Mimmo Jodice, i corpi e il margine: un’estetica queer prima del queer
Mimmo Jodice ha costruito una poetica del corpo e dello spazio liminale che oggi parla anche alla sensibilità e all'immaginario queer.
Il 27 ottobre 2025 è morto a Napoli Mimmo Jodice, uno dei grandi maestri della fotografia italiana. Aveva 91 anni. Le principali testate d’arte e cultura lo hanno ricordato quale Maestro delle avanguardie che ha ridefinito il linguaggio del bianco e nero come campo di apparizioni: rovine, mare, città, corpi e relazioni tra passato e presente, nel segno di una dimensione temporale potentemente evocativa.

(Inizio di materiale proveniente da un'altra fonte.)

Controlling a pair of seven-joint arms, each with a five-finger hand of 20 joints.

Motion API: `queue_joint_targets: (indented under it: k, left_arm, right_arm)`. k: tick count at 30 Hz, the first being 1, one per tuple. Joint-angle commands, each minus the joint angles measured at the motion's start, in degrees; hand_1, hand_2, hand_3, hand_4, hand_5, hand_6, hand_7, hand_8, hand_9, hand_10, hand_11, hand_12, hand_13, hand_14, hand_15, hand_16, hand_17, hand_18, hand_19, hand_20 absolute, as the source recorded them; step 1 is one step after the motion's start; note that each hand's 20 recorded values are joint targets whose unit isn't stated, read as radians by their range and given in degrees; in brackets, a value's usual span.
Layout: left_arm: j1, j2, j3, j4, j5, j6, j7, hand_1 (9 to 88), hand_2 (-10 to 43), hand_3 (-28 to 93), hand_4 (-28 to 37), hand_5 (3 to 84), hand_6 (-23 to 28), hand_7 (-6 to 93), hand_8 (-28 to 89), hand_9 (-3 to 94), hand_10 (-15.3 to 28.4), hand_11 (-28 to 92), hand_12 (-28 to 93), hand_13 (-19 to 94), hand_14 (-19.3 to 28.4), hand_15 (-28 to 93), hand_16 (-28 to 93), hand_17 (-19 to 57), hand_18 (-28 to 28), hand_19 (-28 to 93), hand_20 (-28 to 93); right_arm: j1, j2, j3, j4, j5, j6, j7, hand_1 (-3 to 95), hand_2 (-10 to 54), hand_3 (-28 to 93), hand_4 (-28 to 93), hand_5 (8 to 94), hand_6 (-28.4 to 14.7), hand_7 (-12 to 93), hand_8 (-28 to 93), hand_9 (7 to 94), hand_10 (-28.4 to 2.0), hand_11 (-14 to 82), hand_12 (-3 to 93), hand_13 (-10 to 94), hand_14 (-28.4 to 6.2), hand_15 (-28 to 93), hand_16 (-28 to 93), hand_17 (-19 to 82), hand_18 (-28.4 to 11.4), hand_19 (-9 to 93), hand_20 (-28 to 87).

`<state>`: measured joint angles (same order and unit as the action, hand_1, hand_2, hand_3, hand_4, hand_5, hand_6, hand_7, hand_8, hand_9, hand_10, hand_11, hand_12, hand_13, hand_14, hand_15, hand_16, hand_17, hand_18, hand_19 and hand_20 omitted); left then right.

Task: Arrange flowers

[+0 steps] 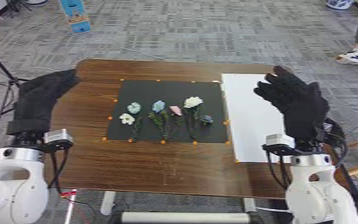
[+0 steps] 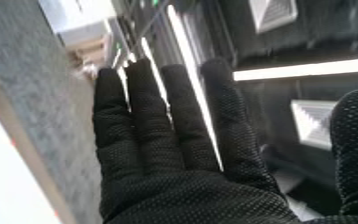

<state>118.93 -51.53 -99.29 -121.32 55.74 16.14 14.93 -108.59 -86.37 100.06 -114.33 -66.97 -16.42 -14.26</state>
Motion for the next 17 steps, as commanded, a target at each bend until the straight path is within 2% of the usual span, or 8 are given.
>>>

Negli anni Sessanta e Settanta, Mimmo Jodice ha lavorato a stretto contatto con artisti quali Andy Warhol e Robert Rauschenberg (figure centrali della scena culturale gay statunitense). Il suo archivio di ritratti e reportage restituisce una genealogia di reti e affinità che intercetta — in maniera più o meno diretta — un immaginario culturale fortemente influenzato dalla pratica e dall’estetica queer.

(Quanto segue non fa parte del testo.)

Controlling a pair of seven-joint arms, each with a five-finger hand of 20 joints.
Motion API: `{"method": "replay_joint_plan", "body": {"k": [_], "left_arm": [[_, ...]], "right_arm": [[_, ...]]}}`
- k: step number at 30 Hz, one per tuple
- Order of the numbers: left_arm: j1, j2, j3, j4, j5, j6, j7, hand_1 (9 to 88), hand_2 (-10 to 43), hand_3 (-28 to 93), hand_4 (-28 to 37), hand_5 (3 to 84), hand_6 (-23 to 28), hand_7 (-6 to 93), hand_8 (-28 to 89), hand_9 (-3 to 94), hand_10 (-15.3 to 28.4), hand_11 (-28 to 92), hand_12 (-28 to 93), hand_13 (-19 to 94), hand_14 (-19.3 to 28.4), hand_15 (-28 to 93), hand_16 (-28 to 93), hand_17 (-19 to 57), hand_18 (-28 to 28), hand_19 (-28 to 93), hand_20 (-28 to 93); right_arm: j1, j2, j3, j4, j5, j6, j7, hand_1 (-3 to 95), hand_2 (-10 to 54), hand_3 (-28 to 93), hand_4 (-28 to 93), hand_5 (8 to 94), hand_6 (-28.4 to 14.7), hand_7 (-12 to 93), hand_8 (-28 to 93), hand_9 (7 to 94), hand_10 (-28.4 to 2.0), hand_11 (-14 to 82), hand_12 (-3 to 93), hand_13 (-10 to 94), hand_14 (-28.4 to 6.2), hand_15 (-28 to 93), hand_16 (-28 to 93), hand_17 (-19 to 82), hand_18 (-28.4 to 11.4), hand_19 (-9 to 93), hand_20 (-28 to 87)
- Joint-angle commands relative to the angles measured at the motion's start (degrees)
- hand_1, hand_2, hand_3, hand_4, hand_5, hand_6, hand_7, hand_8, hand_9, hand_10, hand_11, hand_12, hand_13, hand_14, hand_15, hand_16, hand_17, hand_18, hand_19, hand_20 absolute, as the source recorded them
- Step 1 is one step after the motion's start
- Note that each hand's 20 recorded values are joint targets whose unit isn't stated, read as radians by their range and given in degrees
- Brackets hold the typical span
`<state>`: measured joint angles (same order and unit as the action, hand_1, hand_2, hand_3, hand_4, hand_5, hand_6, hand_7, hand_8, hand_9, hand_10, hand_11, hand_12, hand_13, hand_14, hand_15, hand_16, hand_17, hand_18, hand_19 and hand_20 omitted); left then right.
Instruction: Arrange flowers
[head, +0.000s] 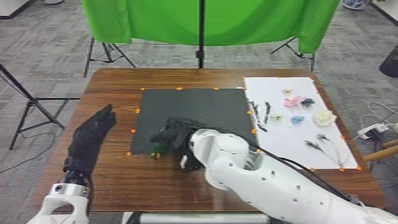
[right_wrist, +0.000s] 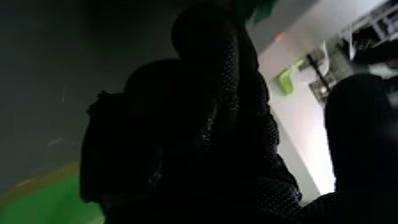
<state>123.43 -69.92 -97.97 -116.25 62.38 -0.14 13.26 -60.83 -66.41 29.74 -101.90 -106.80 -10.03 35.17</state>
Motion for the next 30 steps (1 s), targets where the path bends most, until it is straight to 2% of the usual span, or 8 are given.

D’altronde lo sguardo dell’artista sul corpo, fin dalle sue prime mostre, è uno sguardo che sottrae il corpo da pratiche di “facile consumo”: il corpo non viene esibito, non è ridotto a spettacolo e questa postura anti-voyeuristica, per chi legge da una prospettiva LGBTQ+, acquista un valore politico prima ancora che estetico.
Ma l’obiettivo di Mimmo Jodice non ha esplorato solo il corpo umano, ma anche il corpo sociale e quello metropolitano: la Napoli di Jodice non è rumorosamente folklorisitca ma silenziosamente marginale e resiliente. Le sue immagini della città — che lui stesso, in una sua celebre serie, definiva un’archeologia del futuro — abitano interstizi geografici metafisici, liminali e sospesi consacrando una sorta di poetica delle soglie che, resistente a ogni canone definitorio, a ogni tentativo di cristallizzazione identitaria, rivela possibili e suggestive consonanze culturali con la sensibilità queer.
Questo non significa attribuire a Jodice un programma queer e/o LGBTQ+ ex post. Significa riconoscere affinità: la sua fotografia ha frequentato i margini, ha disinnescato il cliché del “documento” per farne memoria viva; ha intersecato comunità artistiche in cui la differenza — anche sessuale — era parte integrante dell’immaginario condiviso; ha trattato il corpo con pudore e forza, rifiutandone la reificazione consumistica.
Per chi lavora oggi sui corpi e sulle soggettività queer e LGBTQ+, le immagini di Jodice insegnano che la responsabilità dello sguardo è tutto: scegliere la prospettiva giusta e non violare l’immagine, fare in modo che l’immagine arrivi liberamente allo sguardo, uno sguardo delicato che non denuncia ma rivela con cura e delicatezza. Una lezione politica ancor prima che estetica. Ma anche una lezione innegabilmente queer.